The campaign "Sibiryakov" became a trigger for the development of the Northern Sea Route, Sergei Frolov believes. "Things were moving towards that, but it was the Sibiryakov's campaign that launched the process," the scientist says. According to him, this campaign was very knowledge-intensive. "The Sibiryakov team collected primary data on currents, water and air temperatures, synoptic, geological, hydrographic studies," says Frolov.

An important result of the expedition was the creation of an interdepartmental structure for the development of the Arctic - the Glavsevmorput. From the moment of its creation, on December 17, 1932, the structure was headed by the leader of the expedition on the "Alexander Sibiryakov" Otto Schmidt.

“The development of knowledge of the Arctic and the need for transportation of goods at the time of the Sibiryakov’s campaign reached peak values,” says Sergey Frolov. “The development of the Arctic met the geopolitical interests of the state: it was a new route on which our country could establish its own rules and be a monopolist. and a purely economic interest - there was something to carry, and a military one - it was necessary to defend their territories from the north.

The Main Directorate of the Northern Sea Route was responsible for the national economic development of the Arctic and the provision of navigation along the Northern Sea Route. Glavsevmorput united everything: agriculture, transport, industry, education, and at some stage there was an overabundance of functions. According to Frolov, this was logical, since the Arctic conditions are close to those of the army: this is a constant danger, economic risks, and the sensitivity of northern nature to careless impacts.

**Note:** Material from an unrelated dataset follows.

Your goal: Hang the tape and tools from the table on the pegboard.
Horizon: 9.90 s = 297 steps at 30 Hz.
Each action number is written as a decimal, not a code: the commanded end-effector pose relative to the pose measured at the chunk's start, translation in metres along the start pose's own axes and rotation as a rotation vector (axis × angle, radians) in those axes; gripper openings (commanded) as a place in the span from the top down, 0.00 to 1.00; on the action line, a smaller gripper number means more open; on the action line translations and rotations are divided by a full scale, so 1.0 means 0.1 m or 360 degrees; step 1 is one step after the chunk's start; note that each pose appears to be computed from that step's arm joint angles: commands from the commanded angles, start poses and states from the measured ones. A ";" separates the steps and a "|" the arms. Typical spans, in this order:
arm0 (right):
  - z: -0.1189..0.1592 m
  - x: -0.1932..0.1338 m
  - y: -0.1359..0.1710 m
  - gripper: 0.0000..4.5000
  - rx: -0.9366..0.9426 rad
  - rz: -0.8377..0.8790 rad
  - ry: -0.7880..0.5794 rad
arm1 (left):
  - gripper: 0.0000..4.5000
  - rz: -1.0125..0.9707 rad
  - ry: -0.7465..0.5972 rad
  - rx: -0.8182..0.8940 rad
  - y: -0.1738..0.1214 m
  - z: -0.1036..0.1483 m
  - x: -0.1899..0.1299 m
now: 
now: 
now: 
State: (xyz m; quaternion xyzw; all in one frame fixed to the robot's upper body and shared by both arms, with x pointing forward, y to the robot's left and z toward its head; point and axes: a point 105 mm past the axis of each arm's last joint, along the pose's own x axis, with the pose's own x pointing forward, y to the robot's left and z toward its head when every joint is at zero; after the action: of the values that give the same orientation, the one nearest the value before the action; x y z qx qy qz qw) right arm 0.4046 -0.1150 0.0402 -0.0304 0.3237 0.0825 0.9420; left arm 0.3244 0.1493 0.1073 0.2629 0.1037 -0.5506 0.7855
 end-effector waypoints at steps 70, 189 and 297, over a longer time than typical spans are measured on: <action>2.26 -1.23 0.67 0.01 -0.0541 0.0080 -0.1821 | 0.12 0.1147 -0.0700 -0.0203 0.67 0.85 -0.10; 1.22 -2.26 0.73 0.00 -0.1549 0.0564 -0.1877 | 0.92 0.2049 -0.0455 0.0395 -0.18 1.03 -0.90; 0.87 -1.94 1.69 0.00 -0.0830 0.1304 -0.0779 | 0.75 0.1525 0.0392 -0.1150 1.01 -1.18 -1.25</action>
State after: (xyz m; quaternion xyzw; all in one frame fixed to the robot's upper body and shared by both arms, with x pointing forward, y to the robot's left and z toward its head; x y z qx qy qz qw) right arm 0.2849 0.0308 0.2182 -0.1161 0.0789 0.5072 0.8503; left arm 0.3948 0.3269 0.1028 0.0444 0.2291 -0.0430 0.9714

The overabundance of functions of the Glavsevmorput led to their gradual transfer to other departments in the post-war period and to the disbandment of the structure itself.

"Now the reconstruction of the Main Northern Sea Route is impossible," Sergei Frolov believes. "The principles of organizing economic activity are different. The leading shipping companies that worked on the route - Murmansk, Far East - have now become private and decide for themselves what is more profitable for them to transport and where." According to the scientist, some experience of the Glavsevmorput can again be adopted. He considers the restoration of a single administration of the Northern Sea Route, which is located in Moscow, as an element of this approach. Frolov also believes that it is necessary to significantly strengthen the hydrographic and hydrometeorological support of the route, since there is still a lot of unexplored on it.

The expert does not agree with the thesis that is often heard now: "Russia is returning to the Arctic." "Russia didn't go anywhere from there," he says. "At some point, there was a slightly smaller presence, projects were closed, but the observation cycle remained uninterrupted."